What you are asked to do
Which lines below hold the word "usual"? Copy all of them.

Data shown
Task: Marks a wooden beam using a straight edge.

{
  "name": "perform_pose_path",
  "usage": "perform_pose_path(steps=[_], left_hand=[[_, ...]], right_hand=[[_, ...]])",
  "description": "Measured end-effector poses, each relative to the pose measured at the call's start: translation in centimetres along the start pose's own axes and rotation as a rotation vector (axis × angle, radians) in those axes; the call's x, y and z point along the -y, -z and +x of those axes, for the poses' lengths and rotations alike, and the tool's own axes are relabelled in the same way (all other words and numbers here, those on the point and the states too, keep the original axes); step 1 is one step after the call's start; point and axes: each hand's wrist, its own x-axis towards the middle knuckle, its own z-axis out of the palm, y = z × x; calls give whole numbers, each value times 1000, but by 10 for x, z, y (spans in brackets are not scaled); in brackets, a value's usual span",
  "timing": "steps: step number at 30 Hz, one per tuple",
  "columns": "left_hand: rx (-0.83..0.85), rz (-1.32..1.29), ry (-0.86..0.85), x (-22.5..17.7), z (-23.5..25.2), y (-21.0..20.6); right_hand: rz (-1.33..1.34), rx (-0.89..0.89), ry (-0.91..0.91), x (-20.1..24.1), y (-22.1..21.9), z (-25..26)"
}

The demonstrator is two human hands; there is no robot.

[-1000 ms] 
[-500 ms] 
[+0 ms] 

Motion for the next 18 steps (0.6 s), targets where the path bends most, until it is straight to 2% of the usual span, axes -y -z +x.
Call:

Solution to the problem
  "description": "Measured end-effector poses, each relative to the pose measured at the call's start: translation in centimetres along the start pose's own axes and rotation as a rotation vector (axis × angle, radians) in those axes; the call's x, y and z point along the -y, -z and +x of those axes, for the poses' lengths and rotations alike, and the tool's own axes are relabelled in the same way (all other words and numbers here, those on the point and the states too, keep the original axes); step 1 is one step after the call's start; point and axes: each hand's wrist, its own x-axis towards the middle knuckle, its own z-axis out of the palm, y = z × x; calls give whole numbers, each value times 1000, but by 10 for x, z, y (spans in brackets are not scaled); in brackets, a value's usual span",
Motion for the next 18 steps (0.6 s), targets where the path bends most, until it is straight to 2% of the usual span, axes -y -z +x.

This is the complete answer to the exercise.